Records provided:
::::::::::

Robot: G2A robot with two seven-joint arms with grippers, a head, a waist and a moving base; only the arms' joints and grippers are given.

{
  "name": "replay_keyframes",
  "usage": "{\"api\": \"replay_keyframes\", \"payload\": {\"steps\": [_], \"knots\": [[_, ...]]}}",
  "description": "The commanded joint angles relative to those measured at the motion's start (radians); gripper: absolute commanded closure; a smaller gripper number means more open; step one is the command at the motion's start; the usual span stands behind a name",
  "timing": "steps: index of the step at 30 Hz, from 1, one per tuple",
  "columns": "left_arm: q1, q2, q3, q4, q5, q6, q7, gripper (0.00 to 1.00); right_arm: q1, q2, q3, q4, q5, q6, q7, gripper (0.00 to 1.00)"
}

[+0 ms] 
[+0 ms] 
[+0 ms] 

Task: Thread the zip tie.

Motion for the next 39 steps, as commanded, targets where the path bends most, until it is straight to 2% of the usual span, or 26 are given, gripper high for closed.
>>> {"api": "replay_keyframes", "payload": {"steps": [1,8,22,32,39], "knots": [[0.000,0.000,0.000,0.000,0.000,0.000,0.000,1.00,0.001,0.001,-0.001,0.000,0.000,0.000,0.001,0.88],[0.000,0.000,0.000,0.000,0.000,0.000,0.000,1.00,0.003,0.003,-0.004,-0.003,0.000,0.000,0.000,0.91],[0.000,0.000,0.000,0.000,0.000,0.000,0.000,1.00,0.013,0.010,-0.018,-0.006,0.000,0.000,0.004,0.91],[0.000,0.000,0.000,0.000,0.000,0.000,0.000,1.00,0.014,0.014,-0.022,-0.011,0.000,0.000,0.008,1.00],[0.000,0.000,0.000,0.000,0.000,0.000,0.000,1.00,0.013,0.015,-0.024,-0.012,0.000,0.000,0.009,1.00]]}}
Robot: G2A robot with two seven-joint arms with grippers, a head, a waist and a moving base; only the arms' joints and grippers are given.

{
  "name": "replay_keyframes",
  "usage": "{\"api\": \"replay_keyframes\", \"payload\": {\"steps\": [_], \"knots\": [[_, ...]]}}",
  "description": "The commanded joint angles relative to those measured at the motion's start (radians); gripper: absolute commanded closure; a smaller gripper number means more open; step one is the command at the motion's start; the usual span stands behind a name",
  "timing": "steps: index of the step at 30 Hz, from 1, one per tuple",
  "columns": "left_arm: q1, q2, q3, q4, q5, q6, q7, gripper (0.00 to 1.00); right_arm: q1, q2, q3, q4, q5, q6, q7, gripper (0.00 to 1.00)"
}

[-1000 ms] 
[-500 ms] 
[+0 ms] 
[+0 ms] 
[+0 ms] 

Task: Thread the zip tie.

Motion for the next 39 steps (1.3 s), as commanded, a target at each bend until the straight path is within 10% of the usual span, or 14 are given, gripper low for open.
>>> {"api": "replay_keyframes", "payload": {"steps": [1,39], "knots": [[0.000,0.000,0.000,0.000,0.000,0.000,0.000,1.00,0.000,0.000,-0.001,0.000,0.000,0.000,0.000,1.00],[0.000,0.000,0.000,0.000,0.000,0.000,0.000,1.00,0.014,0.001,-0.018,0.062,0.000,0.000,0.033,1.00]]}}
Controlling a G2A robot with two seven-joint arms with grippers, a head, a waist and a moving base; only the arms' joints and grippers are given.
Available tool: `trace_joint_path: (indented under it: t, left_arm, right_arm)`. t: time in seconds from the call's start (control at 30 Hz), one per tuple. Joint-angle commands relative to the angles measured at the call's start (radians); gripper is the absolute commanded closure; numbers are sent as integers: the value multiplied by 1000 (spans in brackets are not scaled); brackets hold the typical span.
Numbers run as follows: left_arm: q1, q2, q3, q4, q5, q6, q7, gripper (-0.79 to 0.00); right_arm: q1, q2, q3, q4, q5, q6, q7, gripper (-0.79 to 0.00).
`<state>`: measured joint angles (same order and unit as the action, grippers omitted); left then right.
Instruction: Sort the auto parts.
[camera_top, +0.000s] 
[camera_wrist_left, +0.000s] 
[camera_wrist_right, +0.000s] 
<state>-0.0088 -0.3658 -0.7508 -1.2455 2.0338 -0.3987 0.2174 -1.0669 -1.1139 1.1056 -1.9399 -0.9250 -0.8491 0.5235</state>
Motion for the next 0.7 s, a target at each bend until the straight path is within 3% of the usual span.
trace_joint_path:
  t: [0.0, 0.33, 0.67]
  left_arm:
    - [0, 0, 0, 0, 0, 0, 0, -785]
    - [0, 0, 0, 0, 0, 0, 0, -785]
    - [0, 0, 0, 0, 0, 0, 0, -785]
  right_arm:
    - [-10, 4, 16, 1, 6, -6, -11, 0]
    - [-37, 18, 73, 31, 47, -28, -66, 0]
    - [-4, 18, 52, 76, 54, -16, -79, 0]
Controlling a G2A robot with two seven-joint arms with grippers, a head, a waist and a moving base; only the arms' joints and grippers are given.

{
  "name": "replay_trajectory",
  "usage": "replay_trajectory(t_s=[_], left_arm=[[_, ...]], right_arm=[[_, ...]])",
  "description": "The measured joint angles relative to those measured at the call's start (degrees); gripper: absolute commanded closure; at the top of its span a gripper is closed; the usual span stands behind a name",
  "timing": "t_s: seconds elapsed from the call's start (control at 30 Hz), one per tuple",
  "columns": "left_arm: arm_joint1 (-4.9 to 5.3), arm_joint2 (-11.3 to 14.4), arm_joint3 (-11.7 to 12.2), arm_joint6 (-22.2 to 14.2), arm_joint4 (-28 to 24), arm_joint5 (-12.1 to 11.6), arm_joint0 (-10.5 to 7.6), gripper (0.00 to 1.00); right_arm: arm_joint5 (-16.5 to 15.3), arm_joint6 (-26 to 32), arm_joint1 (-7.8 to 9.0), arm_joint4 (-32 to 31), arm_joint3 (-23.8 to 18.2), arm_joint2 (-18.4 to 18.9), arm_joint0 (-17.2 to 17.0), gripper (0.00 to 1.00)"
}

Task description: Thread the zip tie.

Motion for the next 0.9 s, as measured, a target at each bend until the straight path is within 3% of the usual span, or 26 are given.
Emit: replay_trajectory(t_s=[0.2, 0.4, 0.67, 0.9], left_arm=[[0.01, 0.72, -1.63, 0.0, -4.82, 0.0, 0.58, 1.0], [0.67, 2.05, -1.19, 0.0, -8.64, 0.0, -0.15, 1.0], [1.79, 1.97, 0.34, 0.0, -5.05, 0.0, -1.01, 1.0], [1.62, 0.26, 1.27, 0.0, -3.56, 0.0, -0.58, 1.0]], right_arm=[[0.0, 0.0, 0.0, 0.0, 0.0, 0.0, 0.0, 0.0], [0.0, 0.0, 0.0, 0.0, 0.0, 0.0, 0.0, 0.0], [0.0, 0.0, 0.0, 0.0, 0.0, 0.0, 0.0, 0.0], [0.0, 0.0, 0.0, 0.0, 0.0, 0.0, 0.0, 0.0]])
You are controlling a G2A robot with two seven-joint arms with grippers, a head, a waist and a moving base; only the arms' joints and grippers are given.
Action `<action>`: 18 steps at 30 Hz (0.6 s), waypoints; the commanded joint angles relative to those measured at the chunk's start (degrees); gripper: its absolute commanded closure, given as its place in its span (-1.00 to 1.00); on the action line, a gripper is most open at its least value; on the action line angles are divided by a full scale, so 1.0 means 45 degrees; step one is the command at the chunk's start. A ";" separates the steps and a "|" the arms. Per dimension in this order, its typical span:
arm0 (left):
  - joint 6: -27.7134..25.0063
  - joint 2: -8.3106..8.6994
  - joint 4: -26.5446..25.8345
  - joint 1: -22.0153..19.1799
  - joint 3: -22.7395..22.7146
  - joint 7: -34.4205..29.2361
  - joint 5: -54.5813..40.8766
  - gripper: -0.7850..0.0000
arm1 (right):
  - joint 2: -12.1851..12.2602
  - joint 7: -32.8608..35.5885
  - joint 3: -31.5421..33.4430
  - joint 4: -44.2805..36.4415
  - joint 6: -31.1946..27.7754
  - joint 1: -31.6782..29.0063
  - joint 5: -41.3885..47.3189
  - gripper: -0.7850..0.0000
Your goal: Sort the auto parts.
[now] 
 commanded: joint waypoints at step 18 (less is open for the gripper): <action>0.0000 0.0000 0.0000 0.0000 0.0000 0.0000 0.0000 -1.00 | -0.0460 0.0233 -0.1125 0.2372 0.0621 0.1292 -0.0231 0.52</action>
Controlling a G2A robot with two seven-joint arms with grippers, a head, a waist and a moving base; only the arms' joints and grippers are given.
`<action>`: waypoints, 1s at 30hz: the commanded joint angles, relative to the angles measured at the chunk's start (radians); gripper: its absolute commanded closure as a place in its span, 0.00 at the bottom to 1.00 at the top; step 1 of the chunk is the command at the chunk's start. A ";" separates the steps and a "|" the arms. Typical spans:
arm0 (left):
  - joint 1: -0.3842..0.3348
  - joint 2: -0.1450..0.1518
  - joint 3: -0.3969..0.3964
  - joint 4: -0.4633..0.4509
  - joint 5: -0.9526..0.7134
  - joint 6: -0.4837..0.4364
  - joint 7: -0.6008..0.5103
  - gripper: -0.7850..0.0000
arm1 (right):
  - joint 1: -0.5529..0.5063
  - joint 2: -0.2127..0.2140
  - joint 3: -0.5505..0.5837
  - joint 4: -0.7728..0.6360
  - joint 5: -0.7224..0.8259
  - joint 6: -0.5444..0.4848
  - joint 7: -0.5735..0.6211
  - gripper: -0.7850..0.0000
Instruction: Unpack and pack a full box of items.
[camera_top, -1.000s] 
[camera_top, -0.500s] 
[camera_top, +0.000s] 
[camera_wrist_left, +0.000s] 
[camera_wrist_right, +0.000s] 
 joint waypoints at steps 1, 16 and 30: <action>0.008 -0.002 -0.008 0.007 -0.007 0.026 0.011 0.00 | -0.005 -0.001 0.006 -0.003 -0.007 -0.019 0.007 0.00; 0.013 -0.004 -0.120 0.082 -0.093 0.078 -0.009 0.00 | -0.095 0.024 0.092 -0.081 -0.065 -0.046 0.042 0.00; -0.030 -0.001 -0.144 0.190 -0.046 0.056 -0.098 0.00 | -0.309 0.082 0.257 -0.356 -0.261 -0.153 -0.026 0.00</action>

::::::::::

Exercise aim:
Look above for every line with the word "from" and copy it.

Exercise answer:
  "timing": "steps: index of the step at 30 Hz, from 1, one per tuple",
  "timing": "steps: index of the step at 30 Hz, from 1, one per tuple",
Available tool: `trace_joint_path: (indented under it: t, left_arm, right_arm)`. t: time in seconds from the call's start (control at 30 Hz), one per tuple. Joint-angle commands relative to the angles measured at the call's start (radians); gripper is the absolute commanded closure; numbers are sent as integers: the value multiplied by 1000 (spans in brackets are not scaled); brackets hold the typical span.
  "timing": "t_s: seconds elapsed from the call's start (control at 30 Hz), one per tuple",

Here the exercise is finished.